April is National Minority Health Month, and it presents a good opportunity for all of us to reflect on the numerous challenges and injustices communities of color face when it comes to healthcare in the U.S.
For example, African Americans and Latinos are at higher risk than non-Hispanic whites for some of our country’s most common health problems, including obesity, heart disease, diabetes, hypertension, high blood pressure, and stroke. To understand and address these disparities, greater attention is being given to the role of social determinants like income inequality, housing and food security, and educational opportunity.
A growing appreciation of the interconnected nature of health has led to novel interventions to combat persistent health disparities. In Mecklenburg County, North Carolina, a program supported by the Aetna Foundation called Village HeartBEAT (VHB) activated local faith-based organizations to help over 20,000 local residents access health resources and social services to reduce cardiovascular risk, a disparity experienced by 20% more African American residents than their white counterparts. As a result, VHB reduced smoking in the community from 17.4% to 13.9%, and obesity rates from 70% to 64.7%. This tremendous progress demonstrates the importance of taking a comprehensive approach to understanding and addressing disparities. It also provides an example of how we must address Alzheimer’s disease.
We know that African Americans are twice as likely as non-Hispanic whites to develop Alzheimer’s disease and Latinos are 1.5 times as likely. This is a staggering reality that is poorly understood by many providers, lawmakers, healthcare advocates, and philanthropies. Even less understood are the social determinants that contribute to this higher risk. For example, research by Dr. Jennifer Manly suggests that education, particularly the quality of schooling and literacy, has a strong influence on cognitive decline in later life among communities of color.
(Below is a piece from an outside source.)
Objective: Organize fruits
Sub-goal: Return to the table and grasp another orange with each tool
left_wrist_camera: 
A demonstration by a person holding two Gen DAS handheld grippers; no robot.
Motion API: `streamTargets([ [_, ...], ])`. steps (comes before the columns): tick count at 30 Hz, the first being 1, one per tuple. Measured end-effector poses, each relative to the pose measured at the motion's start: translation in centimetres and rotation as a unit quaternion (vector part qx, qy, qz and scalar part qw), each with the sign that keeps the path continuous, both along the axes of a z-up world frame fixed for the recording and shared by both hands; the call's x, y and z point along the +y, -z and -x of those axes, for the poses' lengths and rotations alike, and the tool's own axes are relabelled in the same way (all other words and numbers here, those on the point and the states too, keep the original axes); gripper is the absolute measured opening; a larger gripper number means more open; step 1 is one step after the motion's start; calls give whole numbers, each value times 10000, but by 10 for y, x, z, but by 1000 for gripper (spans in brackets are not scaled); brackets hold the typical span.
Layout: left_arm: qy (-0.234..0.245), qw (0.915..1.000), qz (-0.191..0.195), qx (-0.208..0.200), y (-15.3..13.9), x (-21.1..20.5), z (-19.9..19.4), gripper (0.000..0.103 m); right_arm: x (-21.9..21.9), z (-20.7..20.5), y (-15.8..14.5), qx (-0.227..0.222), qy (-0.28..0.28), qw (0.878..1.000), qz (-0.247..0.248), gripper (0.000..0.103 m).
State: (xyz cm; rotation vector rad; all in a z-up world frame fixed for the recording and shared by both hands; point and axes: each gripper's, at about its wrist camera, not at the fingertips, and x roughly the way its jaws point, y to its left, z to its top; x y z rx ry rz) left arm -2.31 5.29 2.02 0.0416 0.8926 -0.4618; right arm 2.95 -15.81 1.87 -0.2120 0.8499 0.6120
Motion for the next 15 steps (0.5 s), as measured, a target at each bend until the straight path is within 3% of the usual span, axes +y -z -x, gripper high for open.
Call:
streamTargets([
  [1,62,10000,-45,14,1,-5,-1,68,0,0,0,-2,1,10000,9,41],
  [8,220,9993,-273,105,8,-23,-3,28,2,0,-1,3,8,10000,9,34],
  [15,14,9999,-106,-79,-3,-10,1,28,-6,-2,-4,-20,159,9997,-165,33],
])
Further, environmental exposure to pesticides and air pollution has also been linked to increased risk for Alzheimer’s. Given that people of color are more likely to be exposed to pollution compared to non-Hispanic whites, this risk factor for Alzheimer’s disportionately impacts Latinos and African Americans.
These social determinants and comorbidities work together to weaken brain health and undermine the resiliency needed to fight cognitive decline. This results in a heavy healthcare burden on communities of color.
Consider the facts:
- By 2030, left unaddressed, nearly half of all Americans living with Alzheimer’s will be African American or Latino.
- Alzheimer’s death rates among Latinos increased 107% between 1999 and 2014.
- African Americans make up 13.4% of the U.S. population, yet bear 33% of the national cost.
- By 2060, Alzheimer’s will cost Latino families a cumulative $2.3 trillion.
These statistics are only exacerbated by significant disparities in diagnosis rates, access to treatments, access to research, and limited health literacy.
Encouraging proactive brain health across the lifespan by addressing social determinants must be a goal moving forward for the Alzheimer’s movement and the greater healthcare community.
Specifically, we must:
- Increase community capacity to address Alzheimer’s and promote brain health equity by providing culturally tailored education, brain health literacy resources, and programming that targets African Americans and Latinos. These programs must be linked to social services to address the social determinants of brain health.
- Collect better data across subpopulations on the prevalence of Alzheimer’s and dementia, and deliver data-based insights to empower partners with information on how Alzheimer’s and dementia are impacting communities at the zip-code level.
- Increase access to brain health research by developing community infrastructure to improve engagement, recruitment, and retention of underrepresented communities. As the conversation in the research community is dominated by precision medicine, we must also take a precision engagement approach to understanding the needs of underrepresented communities.
- Promote policy change to address systemic barriers to brain health equity and access, including enlisting cities and states as partners in advancing Medicaid reforms that promote prevention and early detection in managed care and provider activities. These include finding mayors and governors willing to champion the issue and supporting development of local strategies, policies, and legislation. Early-adopter work could set the stage for dissemination of model legislation, best practices, and learnings among peers.
This National Minority Health Month, let us dedicate ourselves to achieving brain health equity and eliminating brain health disparities for communities of color before the hardship of Alzheimer’s further destabilizes communities.
UsAgainstAlzheimer’s launched the Alzheimer’s Disease Disparities Engagement Network to help catalyze this change with cross-sector partners. We are partnering with four former surgeons general of the United States – Drs. Richard Carmona, Jocelyn Elders, Antonio Novello, and David Satcher – along with the International Council on Active Aging and other mission-aligned organizations to bring needed attention to the dementia crisis.
As Martin Luther King, Jr., once stated, “Of all the forms of inequality, injustice in healthcare is the most shocking and inhumane.” Let’s work together to bring justice to the Alzheimer’s movement.